_Exercise details:_
With the images set aside, retype every record below character for character.

_Supplied material:_
▼▼▼

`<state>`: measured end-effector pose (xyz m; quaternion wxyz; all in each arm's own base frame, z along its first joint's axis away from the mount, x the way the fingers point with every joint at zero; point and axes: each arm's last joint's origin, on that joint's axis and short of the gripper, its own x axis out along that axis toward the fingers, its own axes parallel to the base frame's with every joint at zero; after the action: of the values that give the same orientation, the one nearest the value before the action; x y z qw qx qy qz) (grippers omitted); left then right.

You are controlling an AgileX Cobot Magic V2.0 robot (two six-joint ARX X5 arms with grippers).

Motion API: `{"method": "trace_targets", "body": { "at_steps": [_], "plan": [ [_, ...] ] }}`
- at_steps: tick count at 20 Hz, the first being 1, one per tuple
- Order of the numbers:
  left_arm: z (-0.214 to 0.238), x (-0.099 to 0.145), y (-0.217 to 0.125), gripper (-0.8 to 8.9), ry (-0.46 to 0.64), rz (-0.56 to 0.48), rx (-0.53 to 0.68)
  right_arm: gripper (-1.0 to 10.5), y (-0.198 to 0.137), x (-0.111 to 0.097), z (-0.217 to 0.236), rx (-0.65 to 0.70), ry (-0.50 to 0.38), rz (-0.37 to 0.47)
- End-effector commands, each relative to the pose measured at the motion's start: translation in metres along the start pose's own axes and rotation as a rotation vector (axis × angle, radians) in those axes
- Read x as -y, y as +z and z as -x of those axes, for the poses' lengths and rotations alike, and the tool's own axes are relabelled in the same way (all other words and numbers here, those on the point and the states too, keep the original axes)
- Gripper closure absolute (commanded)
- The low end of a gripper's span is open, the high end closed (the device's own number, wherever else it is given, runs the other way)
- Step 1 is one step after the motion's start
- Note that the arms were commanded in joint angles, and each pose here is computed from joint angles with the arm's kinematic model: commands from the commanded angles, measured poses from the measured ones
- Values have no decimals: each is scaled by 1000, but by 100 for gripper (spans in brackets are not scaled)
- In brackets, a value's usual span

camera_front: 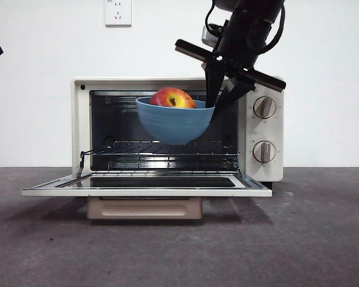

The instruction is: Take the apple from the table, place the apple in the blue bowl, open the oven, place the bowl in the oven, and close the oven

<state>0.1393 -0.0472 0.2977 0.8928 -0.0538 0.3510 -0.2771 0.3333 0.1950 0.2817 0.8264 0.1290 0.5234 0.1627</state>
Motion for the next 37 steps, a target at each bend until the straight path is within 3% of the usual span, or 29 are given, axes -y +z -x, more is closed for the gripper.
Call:
{"method": "trace_targets", "body": {
  "at_steps": [1, 6, 14, 20, 26, 37],
  "plan": [
    [-1, 2, 2, 806, -18, -21, 5, 944, 8, -1, -7, 12, 8, -84],
    [-2, 6, 2, 806, -34, -35, -1, 944, 16, 8, -13, 44, 5, -188],
    [-2, 7, 1, 806, -41, -41, -4, 944, 25, 19, -23, 85, -10, -279],
    [-2, 7, 1, 806, -41, -40, -5, 941, 26, 19, -24, 112, -19, -275],
    [-3, 7, 1, 806, -41, -40, -6, 812, 26, 18, -24, 112, -18, -239],
    [-4, 6, 3, 806, -41, -41, -1, 809, 26, 6, 8, 177, 27, -138]
  ]
}}
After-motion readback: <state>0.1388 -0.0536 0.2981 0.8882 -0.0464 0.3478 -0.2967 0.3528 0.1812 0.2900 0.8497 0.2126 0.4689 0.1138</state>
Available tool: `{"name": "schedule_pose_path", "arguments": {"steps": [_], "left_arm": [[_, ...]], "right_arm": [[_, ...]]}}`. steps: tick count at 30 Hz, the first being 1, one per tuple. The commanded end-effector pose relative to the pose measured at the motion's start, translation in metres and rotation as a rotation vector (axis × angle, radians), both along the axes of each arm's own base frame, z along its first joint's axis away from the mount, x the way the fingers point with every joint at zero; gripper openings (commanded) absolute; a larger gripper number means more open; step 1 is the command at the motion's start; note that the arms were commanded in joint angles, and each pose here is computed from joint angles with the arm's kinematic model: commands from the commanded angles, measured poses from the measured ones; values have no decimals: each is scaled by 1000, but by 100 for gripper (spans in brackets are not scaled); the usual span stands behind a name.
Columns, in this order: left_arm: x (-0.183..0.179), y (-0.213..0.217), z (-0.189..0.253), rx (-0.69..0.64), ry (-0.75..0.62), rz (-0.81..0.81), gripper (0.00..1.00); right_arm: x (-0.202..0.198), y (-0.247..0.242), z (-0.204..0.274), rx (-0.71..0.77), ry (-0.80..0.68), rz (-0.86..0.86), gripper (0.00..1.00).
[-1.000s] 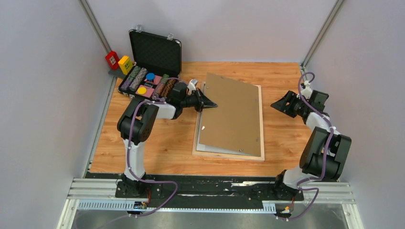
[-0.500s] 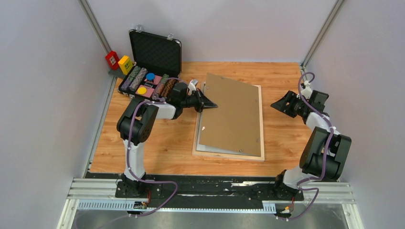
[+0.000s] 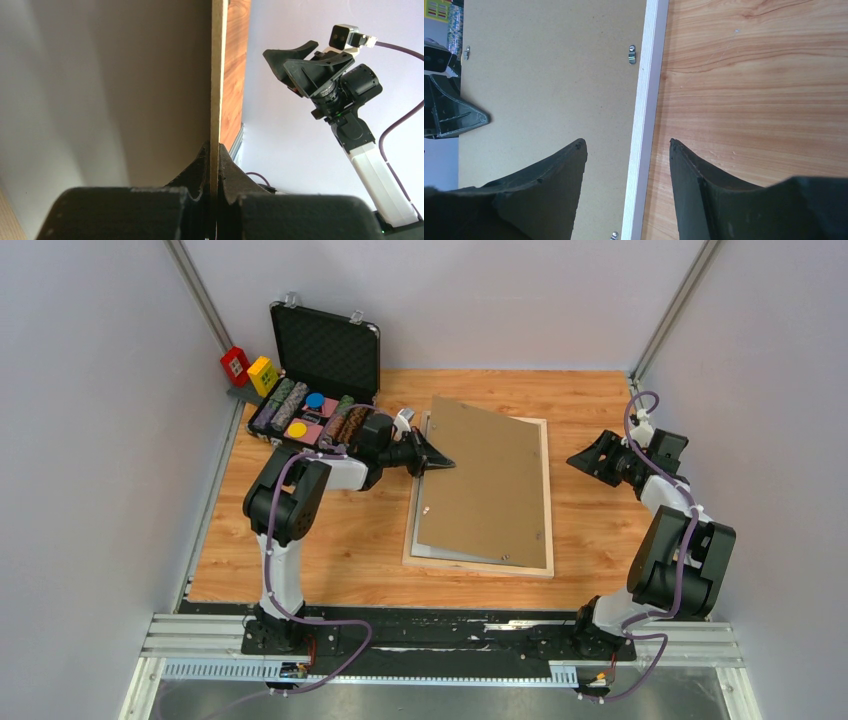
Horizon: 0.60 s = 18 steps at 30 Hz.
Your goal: Put the photo into the frame
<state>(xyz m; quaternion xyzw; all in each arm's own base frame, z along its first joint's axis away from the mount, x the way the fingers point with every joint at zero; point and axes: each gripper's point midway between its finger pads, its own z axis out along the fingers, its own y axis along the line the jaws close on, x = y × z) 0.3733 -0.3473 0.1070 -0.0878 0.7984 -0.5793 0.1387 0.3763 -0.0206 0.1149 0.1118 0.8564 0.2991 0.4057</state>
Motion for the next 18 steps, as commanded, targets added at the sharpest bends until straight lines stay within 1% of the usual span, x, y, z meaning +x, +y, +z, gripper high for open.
{"name": "schedule_pose_path", "arguments": {"steps": [1,11,18], "left_arm": [[-9,-6,33,-35,-73,-37,0],[-4,-12,22,-41,-66,-52,0],[-2,-12,13,-14,-57,-57,0]], "right_arm": [[6,-2,7,-10,-50,13,60],[5,-3,6,-11,-49,10,60],[5,-2,5,-6,-48,15,60]]}}
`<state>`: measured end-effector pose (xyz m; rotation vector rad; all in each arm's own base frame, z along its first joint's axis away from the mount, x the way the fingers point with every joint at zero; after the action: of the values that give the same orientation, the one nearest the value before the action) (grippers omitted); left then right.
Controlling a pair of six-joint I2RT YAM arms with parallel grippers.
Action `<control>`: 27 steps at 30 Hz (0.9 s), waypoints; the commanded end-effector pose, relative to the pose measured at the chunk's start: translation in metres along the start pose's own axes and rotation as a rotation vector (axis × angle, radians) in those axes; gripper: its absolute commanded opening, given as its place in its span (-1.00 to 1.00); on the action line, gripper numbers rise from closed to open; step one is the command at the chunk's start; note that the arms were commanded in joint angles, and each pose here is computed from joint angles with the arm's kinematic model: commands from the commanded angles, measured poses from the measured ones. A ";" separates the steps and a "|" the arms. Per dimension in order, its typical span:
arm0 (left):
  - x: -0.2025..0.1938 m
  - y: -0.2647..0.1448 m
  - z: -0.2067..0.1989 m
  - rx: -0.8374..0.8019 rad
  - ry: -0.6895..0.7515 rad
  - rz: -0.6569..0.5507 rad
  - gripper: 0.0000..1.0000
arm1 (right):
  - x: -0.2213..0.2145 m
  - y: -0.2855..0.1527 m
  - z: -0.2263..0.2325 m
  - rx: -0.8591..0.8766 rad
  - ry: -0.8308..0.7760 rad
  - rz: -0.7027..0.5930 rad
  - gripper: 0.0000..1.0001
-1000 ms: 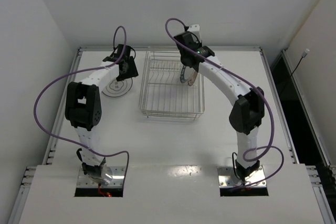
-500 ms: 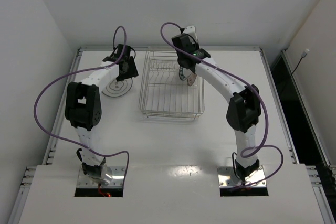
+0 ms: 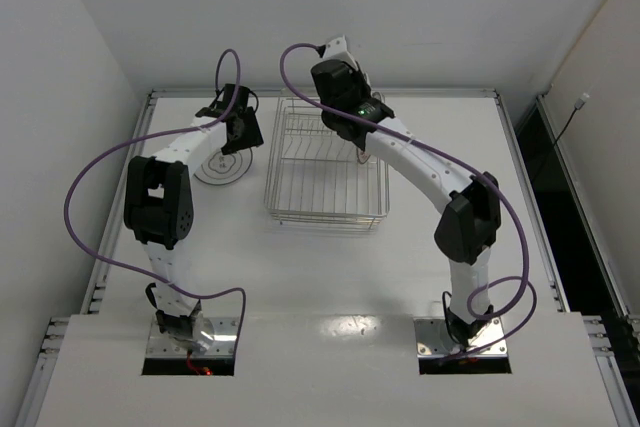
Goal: Load the plates into the dish rack
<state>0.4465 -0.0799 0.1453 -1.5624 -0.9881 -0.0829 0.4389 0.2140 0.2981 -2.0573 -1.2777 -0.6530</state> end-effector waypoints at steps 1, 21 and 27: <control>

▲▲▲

_Answer to the exercise:_
`<state>`: measured end-effector pose (xyz m; quaternion wxyz; all in each arm's own base frame, z along its first joint's axis away from the mount, x the way the fingers point with every joint at zero; point and axes: each arm's last joint's origin, on that joint's axis and short of the gripper, its own x axis out along that axis toward the fingers, its own axes parallel to the base frame's with every joint at zero; after the action: of the values that give the same orientation, the one nearest the value before the action; x y z qw qx qy qz) (grippers omitted); left then right.

You are controlling an AgileX Cobot Magic V2.0 robot (two six-joint ARX X5 arms with grippers).

Motion API: `{"method": "trace_targets", "body": { "at_steps": [_], "plan": [ [_, ...] ] }}`
- at_steps: tick count at 20 Hz, the first being 1, one per tuple
- Order of the numbers:
  left_arm: z (-0.214 to 0.238), x (-0.099 to 0.145), y (-0.217 to 0.125), gripper (-0.8 to 8.9), ry (-0.46 to 0.64), rz (-0.56 to 0.48), rx (-0.53 to 0.68)
  right_arm: gripper (-1.0 to 10.5), y (-0.198 to 0.137), x (-0.111 to 0.097), z (-0.217 to 0.236), rx (-0.65 to 0.70), ry (-0.50 to 0.38), rz (-0.37 to 0.47)
- End-effector commands, each relative to the pose measured at the motion's start: translation in metres along the start pose's own axes and rotation as a rotation vector (axis × angle, radians) in those axes
- Read x as -y, y as +z and z as -x of those axes, for the poses' lengths and rotations alike, and the tool's own axes are relabelled in the same way (all other words and numbers here, those on the point and the states too, keep the original axes)
- Gripper closure absolute (commanded)
- The low end of a gripper's span is open, the high end closed (the device's own number, wherever else it is given, runs the other way)
- Step 1 is one step after the motion's start
- Note that the arms were commanded in joint angles, and each pose here is computed from joint angles with the arm's kinematic model: commands from the commanded angles, measured poses from the measured ones
- Values have no decimals: each is scaled by 1000, but by 100 for gripper (spans in brackets are not scaled)
- In brackets, a value's usual span

camera_front: 

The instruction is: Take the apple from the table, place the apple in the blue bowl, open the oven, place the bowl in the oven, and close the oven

<state>0.1393 -0.0472 0.2977 0.8928 -0.0538 0.3510 -0.2771 0.3333 0.1950 0.2817 0.8264 0.1290 0.5234 0.1627</state>
Motion for the next 37 steps, a target at each bend until the straight path is within 3% of the usual span, or 29 are given, axes -y +z -x, more is closed for the gripper.
Call:
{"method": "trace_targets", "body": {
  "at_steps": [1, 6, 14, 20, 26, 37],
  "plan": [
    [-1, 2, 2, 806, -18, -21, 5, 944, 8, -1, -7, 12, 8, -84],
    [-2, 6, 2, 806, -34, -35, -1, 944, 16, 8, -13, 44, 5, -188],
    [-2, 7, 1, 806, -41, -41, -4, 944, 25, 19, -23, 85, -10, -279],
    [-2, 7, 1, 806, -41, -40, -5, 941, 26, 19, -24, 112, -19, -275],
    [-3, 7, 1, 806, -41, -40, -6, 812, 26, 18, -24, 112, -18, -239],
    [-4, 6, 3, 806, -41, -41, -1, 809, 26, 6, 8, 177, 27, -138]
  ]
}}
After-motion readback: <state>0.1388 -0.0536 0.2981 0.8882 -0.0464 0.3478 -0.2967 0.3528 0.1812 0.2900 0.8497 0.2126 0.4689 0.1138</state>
Available tool: `{"name": "schedule_pose_path", "arguments": {"steps": [_], "left_arm": [[_, ...]], "right_arm": [[_, ...]]}}`. steps: tick count at 30 Hz, the first being 1, one per tuple. The commanded end-effector pose relative to the pose measured at the motion's start, translation in metres and rotation as a rotation vector (axis × angle, radians), both along the axes of each arm's own base frame, z along its first joint's axis away from the mount, x the way the fingers point with every joint at zero; gripper openings (commanded) absolute; a larger gripper number means more open; step 1 is the command at the motion's start; note that the arms were commanded in joint angles, and each pose here is computed from joint angles with the arm's kinematic model: commands from the commanded angles, measured poses from the measured ones; values have no decimals: each is scaled by 1000, but by 100 for gripper (spans in brackets are not scaled); the usual span stands behind a name.
Columns, in this order: left_arm: x (-0.183..0.179), y (-0.213..0.217), z (-0.189..0.253), rx (-0.69..0.64), ry (-0.75..0.62), rz (-0.81..0.81), gripper (0.00..1.00); right_arm: x (-0.202..0.198), y (-0.247..0.242), z (-0.204..0.274), rx (-0.71..0.77), ry (-0.80..0.68), rz (-0.86..0.86), gripper (0.00..1.00).
[-1.000s] 
[-0.500s] 
[+0.000s] 
Horizon: 0.60 s = 18 steps at 30 Hz.
Your goal: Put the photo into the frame
<state>(xyz m; quaternion xyzw; all in each arm's own base frame, z along its first joint's axis away from the mount, x the way the fingers point with every joint at zero; point and axes: each gripper's point midway between its finger pads, its own z axis out along the fingers, its own y axis along the line the jaws close on, x = y × z) 0.3733 -0.3473 0.1070 -0.0878 0.7984 -0.5793 0.1387 0.3763 -0.0206 0.1149 0.1118 0.8564 0.2991 0.4057</state>
Motion for the next 18 steps, as commanded, targets added at the sharpest bends until straight lines stay within 1% of the usual span, x, y, z meaning +x, +y, +z, gripper high for open.
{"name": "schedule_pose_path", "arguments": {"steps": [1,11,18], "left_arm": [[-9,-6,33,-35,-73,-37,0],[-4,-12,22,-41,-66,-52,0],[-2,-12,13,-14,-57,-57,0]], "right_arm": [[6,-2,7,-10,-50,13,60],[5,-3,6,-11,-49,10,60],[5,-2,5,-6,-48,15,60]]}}
`<state>`: measured end-effector pose (xyz m; rotation vector rad; all in each arm's own base frame, z along its first joint's axis away from the mount, x the way the fingers point with every joint at zero; after the action: of the values that give the same orientation, the one nearest the value before the action) (grippers omitted); left then right.
Controlling a pair of six-joint I2RT YAM arms with parallel grippers.
Action `<control>`: 27 steps at 30 Hz (0.9 s), waypoints; the commanded end-effector pose, relative to the pose measured at the chunk's start: translation in metres along the start pose's own axes and rotation as a rotation vector (axis × angle, radians) in those axes; gripper: its absolute commanded opening, given as its place in its span (-1.00 to 1.00); on the action line, gripper numbers rise from closed to open; step one is the command at the chunk's start; note that the arms were commanded in joint angles, and each pose here is computed from joint angles with the arm's kinematic model: commands from the commanded angles, measured poses from the measured ones. A ";" separates the steps and a "|" the arms. Per dimension in order, its typical span:
arm0 (left):
  - x: -0.2025..0.1938 m
  - y: -0.2647..0.1448 m
  - z: -0.2067..0.1989 m
  - rx: -0.8374..0.8019 rad
  - ry: -0.6895..0.7515 rad
  - rz: -0.6569..0.5507 rad
  - gripper: 0.0000..1.0000
arm1 (right):
  - x: -0.2213..0.2145 m
  - y: -0.2855..0.1527 m
  - z: -0.2263..0.2325 m
  - rx: -0.8591..0.8766 rad
  - ry: -0.8308..0.7760 rad
  - rz: -0.7027..0.5930 rad
  - gripper: 0.0000..1.0001
-1000 ms: 
-500 ms: 
+0 ms: 
Goal: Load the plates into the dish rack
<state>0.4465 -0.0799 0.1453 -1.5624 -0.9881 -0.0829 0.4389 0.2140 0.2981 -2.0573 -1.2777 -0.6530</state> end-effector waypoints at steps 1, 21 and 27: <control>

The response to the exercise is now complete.